Exercise description
Verbatim, and with nothing else, reproduce the data below from its first line through the line containing "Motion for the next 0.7".

(Extracted data entries)

----------

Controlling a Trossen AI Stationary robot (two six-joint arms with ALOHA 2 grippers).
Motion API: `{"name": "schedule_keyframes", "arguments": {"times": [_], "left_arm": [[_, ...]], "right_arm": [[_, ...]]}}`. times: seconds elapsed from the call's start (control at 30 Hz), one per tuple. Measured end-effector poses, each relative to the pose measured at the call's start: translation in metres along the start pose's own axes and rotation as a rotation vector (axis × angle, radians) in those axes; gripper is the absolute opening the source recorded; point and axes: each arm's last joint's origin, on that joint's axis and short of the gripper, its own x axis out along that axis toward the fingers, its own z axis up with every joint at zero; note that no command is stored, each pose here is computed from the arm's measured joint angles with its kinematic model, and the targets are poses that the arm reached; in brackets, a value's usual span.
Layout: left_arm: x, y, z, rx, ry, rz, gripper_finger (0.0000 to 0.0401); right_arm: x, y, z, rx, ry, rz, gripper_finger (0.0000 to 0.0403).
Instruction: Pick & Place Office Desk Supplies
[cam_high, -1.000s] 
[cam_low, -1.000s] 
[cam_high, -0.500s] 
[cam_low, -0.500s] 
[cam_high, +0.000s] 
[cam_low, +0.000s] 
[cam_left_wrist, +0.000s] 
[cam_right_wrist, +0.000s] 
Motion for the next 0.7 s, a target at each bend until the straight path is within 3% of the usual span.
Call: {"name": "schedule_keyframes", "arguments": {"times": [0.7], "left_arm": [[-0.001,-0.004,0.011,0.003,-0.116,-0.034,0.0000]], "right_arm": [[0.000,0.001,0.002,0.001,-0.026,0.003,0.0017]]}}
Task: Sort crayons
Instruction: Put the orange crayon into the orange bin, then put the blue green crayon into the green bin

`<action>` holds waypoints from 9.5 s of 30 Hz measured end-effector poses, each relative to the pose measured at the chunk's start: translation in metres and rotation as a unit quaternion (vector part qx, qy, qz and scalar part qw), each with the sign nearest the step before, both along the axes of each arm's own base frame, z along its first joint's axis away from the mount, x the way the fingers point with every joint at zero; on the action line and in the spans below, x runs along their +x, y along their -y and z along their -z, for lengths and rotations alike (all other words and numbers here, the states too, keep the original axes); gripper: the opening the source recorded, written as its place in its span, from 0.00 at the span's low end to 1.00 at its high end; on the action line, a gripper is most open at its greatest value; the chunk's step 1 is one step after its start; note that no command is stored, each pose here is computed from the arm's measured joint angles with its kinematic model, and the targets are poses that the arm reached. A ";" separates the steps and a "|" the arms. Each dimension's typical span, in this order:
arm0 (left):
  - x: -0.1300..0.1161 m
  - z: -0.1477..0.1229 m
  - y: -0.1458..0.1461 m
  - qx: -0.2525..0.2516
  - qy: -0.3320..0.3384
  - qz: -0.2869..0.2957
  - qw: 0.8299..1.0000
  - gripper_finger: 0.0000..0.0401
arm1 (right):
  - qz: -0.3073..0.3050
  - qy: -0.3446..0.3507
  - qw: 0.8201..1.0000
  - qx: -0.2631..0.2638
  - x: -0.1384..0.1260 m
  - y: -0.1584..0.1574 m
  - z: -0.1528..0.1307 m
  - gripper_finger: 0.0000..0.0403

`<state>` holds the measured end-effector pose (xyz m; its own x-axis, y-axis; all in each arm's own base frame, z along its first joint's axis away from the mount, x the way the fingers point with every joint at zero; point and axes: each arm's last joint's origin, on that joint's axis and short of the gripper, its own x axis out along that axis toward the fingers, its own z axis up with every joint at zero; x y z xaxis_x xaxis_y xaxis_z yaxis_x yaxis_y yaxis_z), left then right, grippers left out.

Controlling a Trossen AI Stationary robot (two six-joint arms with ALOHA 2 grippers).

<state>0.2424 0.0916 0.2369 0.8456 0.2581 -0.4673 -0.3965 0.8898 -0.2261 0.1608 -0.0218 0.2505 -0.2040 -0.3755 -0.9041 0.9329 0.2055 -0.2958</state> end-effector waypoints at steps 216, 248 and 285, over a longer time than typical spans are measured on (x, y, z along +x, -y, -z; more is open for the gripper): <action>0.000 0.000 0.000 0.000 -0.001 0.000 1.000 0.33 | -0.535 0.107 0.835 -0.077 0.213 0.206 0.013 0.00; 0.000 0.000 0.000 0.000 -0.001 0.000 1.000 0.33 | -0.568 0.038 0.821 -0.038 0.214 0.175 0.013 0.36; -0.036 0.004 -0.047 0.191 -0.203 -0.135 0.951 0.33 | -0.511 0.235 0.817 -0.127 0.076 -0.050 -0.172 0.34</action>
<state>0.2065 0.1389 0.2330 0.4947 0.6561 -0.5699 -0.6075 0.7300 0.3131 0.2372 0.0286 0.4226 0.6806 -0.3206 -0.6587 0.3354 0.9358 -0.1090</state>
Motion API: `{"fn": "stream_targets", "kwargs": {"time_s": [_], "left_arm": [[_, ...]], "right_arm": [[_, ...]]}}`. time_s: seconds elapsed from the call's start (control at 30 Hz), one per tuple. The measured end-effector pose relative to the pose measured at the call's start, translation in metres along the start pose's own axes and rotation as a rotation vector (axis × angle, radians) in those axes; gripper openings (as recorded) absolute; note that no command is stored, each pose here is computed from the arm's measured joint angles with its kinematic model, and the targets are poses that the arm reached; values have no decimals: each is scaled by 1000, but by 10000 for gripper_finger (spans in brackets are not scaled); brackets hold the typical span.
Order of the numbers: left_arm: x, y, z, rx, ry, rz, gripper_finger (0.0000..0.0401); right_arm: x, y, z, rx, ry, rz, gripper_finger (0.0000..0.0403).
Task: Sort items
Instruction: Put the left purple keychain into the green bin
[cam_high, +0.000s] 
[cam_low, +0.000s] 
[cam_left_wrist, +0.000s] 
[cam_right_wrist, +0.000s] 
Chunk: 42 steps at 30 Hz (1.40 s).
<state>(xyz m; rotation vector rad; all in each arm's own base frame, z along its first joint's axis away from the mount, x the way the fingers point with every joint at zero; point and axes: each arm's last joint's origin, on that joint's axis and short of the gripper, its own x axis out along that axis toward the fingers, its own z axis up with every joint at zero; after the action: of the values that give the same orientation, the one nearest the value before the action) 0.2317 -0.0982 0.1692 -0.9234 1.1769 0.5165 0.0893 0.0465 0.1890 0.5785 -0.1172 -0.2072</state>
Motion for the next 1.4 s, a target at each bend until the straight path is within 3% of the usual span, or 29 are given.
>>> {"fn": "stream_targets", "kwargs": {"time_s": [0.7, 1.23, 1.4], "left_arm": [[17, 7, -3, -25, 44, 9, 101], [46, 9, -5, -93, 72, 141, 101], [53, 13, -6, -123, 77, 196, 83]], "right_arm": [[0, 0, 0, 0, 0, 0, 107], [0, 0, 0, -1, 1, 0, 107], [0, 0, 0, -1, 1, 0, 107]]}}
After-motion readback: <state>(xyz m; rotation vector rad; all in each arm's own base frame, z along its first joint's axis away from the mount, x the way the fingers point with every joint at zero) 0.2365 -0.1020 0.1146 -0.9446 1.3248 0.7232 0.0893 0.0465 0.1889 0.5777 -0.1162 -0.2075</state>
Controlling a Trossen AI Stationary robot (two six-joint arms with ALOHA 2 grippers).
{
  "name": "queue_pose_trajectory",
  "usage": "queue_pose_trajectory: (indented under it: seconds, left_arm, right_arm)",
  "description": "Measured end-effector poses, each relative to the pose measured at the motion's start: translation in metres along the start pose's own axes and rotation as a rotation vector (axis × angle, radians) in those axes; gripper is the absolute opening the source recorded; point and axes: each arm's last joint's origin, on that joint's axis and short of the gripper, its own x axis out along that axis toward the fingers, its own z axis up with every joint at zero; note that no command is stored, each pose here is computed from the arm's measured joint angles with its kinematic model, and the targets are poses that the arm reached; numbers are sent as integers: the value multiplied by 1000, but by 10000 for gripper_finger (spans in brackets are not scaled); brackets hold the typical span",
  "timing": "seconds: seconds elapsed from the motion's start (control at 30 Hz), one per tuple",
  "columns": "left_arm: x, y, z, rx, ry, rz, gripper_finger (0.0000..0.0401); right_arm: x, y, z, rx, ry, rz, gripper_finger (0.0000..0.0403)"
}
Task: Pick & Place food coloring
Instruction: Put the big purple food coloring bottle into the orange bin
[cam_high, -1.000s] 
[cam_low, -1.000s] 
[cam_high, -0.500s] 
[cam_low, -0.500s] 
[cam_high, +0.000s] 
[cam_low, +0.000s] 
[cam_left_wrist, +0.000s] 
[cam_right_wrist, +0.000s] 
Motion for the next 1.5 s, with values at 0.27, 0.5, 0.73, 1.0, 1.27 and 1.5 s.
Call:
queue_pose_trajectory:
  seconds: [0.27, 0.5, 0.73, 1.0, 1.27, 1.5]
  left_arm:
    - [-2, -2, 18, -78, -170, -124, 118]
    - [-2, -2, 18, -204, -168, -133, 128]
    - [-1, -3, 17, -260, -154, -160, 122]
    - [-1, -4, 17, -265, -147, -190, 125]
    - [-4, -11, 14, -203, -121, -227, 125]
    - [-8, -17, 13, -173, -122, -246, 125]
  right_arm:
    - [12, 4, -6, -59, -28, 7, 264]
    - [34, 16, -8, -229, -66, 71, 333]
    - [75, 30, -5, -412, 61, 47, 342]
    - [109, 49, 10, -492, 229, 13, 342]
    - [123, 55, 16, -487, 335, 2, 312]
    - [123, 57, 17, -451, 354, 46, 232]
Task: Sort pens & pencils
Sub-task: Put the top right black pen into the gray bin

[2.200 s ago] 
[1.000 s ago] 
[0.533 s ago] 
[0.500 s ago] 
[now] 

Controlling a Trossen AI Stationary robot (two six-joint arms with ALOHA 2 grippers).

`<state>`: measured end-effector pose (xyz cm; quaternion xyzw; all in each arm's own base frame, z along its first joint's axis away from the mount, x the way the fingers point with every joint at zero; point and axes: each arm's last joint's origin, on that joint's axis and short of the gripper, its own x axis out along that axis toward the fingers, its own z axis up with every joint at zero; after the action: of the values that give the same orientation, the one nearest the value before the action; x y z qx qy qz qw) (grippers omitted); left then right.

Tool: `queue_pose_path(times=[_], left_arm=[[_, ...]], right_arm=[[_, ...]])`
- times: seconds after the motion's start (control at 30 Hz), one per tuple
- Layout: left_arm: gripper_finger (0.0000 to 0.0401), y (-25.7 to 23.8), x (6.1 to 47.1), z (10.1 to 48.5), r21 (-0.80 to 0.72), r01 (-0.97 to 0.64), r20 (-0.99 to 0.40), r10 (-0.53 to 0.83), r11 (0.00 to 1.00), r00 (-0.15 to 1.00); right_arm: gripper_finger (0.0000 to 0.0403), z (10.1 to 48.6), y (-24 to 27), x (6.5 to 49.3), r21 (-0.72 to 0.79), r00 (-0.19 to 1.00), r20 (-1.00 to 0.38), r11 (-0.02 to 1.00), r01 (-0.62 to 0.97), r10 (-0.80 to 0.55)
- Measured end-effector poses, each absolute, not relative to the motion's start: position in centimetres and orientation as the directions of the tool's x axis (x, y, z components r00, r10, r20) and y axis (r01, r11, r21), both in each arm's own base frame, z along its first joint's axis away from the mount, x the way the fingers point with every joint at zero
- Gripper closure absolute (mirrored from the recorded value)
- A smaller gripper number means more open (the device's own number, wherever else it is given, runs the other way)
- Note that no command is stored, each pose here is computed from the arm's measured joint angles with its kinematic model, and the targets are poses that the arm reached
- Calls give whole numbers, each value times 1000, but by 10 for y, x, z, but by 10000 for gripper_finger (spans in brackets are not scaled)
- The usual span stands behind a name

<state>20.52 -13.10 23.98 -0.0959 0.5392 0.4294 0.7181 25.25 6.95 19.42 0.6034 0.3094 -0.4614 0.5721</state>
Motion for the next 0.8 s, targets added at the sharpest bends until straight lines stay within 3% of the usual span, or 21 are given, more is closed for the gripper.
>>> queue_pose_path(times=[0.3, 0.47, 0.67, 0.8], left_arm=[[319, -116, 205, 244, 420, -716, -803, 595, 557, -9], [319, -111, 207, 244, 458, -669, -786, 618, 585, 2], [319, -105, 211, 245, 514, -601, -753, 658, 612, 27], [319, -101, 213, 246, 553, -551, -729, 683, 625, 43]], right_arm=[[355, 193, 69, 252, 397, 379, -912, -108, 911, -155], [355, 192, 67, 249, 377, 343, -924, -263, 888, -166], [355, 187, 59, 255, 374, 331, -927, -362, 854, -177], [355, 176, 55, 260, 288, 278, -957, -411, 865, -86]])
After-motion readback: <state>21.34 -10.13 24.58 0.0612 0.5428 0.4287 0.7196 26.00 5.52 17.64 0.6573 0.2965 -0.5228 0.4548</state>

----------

Solution to the exercise
Controlling a Trossen AI Stationary robot (two six-joint arms with ALOHA 2 grippers).
Motion API: `{"name": "schedule_keyframes", "arguments": {"times": [_], "left_arm": [[_, ...]], "right_arm": [[_, ...]]}}`. times: seconds elapsed from the call's start (control at 30 Hz), one per tuple. Measured end-effector poses, each relative to the pose measured at the call's start: translation in metres along the start pose's own axes and rotation as a rotation vector (axis × angle, radians) in those axes; gripper is the absolute opening the source recorded; point and axes: each arm's last joint's origin, on that joint's axis and short of the gripper, its own x axis out along that axis toward the fingers, its own z axis up with every joint at zero; note that no command is stored, each pose here is computed from the arm's measured joint angles with its kinematic model, and the targets are poses that the arm reached; in brackets, a value's usual span.
Layout: left_arm: x, y, z, rx, ry, rz, gripper_finger (0.0000 to 0.0401); right_arm: x, y, z, rx, ry, rz, gripper_finger (0.0000 to 0.0403).
Instruction: Pick & Place Office Desk Supplies
[cam_high, -1.000s] 
[cam_low, -1.000s] 
[cam_high, -0.500s] 
[cam_low, -0.500s] 
[cam_high, +0.000s] 
[cam_low, +0.000s] 
[cam_left_wrist, +0.000s] 
[cam_right_wrist, +0.000s] 
Motion for the next 0.7 s, a target at each bend until the straight path is within 3% of the usual span.

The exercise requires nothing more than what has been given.